The second class of labelling techniques, currently chosen in most of cell imaging assays, involves the use of a transfection agent helping the internalization of the magnetic nanoparticles. This method has applications in the labelling of a wide variety of cells since its mechanism is non-specific. Highly charged macromolecules form large complexes with dextran-coated nanoparticles, adsorb to the cell membrane via electrostatic interactions and induce membrane bending [22] that triggers endocytosis. This strategy is similar to the one used to transfect oligonucleotides into cells. Transfection agents (TAs) include cationic peptides, lipids, polyamines, and dendrimers. It can be directly engineered on the particle surface, as for magnetodendrimers [23], a highly branched regular 3D carboxylated structure on the iron oxide core. More widely, TA is simply added for a given time to dextran-coated SPIO suspension to form complexes, whose size, zeta potential, stability in culture medium as well as MR relaxivities and interactions with cells are finely tuned by the nature of the TA and particles/TA ratio [24], [25], [26]. Hence, despite its simplicity of use, the control of the complexes formed by TA and nanoparticles and their subsequent properties are not easily achievable. Nevertheless, different TAs, each of them complexed with USPIO ferrumoxides, have been successfully used for efficient magnetic labelling of various cell types with incubation time of at least 6–12 h [27], [28]. However, inhibition of the chondrogenic differentiation of mesenchymal stem cells labelled with poly-l-lysine and ferrumoxides was observed [29]. Recently the clinically approved polycationic peptide – protamine sulfate – was proposed as a highly efficient TA to label mature [25] as well as stem cells [30], [31], [32] without any effect on their differentiation capacity in vitro or in vivo. The low molecular weight of protamine sulfate leads to smaller and better controlled complexes as compared with PLL. However, recent studies pointed out the possible precipitation of the TA-nanoparticles complexes and adsorption of these complexes on the plasma membrane of cells rather than internalization [26], [33].

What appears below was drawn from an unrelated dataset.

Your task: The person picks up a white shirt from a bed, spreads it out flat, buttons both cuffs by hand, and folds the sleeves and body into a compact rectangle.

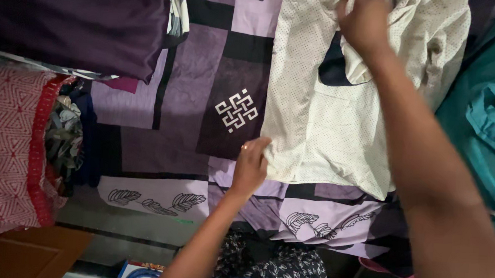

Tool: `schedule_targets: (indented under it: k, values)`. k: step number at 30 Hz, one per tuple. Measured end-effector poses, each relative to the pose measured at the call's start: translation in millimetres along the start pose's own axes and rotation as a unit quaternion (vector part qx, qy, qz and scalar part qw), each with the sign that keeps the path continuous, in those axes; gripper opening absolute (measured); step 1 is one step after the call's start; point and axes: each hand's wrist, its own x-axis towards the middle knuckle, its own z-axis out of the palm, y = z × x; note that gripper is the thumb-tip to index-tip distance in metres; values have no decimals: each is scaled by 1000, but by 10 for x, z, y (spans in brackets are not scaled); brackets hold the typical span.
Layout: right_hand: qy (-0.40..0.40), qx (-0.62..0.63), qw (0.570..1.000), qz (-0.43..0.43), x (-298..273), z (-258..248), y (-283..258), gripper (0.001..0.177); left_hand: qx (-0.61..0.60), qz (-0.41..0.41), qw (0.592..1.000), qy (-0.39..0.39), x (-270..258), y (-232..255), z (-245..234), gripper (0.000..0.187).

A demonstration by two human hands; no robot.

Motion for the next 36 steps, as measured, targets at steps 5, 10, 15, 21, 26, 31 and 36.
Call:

Also involving electrostatic interactions with cell, another class of efficient magnetic label has emerged in the last few years. It consists of dextran-free iron oxide nanoparticles coated with charged monomers. They are characterized by the absence of polymers, a small size (hydrodynamic diameter < 50 nm), a negative zeta potential and an electrostatic stabilization in colloidal suspension. The anionic citrate-coated USPIO (VSOP-C125 developed by Ferropharm, Germany) was shown to be incorporated by macrophages much faster and with a better efficiency than their carboxy-dextran counterparts [34]. Similar citrate-coated nanoparticles (VSOP-C184) with a very small size (iron core of 4 nm) are now under phase 2 clinical development [35]. At the same time, we demonstrated that anionic nanoparticles coated with dimercaptosuccinic acid (DMSA) were internalized by macrophages and Hela cells [36], [37] in much higher amounts than classical dextran-coated nanoparticles. Surface coating was pointed out as a key factor to allow for non-specific interactions with plasma membrane. Since, a wide variety of cells have been labelled after short incubation with anionic monomer-coated nanoparticles without impairment of the cell viability and functionality. The aim of this paper is to review and document the use of anionic monomer-coated maghemite nanoparticles (AMNPs) for cell labelling. This labelling method, which leads to endosomal internalization of the particles, is very simple (no modification of nanoparticles surface, no addition of transfection agent), rapid (20 min to 2 h), efficient and applicable for every kind of cell. Since its mechanism has been fully characterized, the labelling procedure is reliable and uptake efficiency is predictable knowing cell size, incubation time and extracellular iron concentration. Here different aspects are developed concerning the mechanism of cell uptake, the intracellular pathway and biocompatibility of AMNP and the use of AMNP-labelled cells for MRI detection and for magnetic manipulations.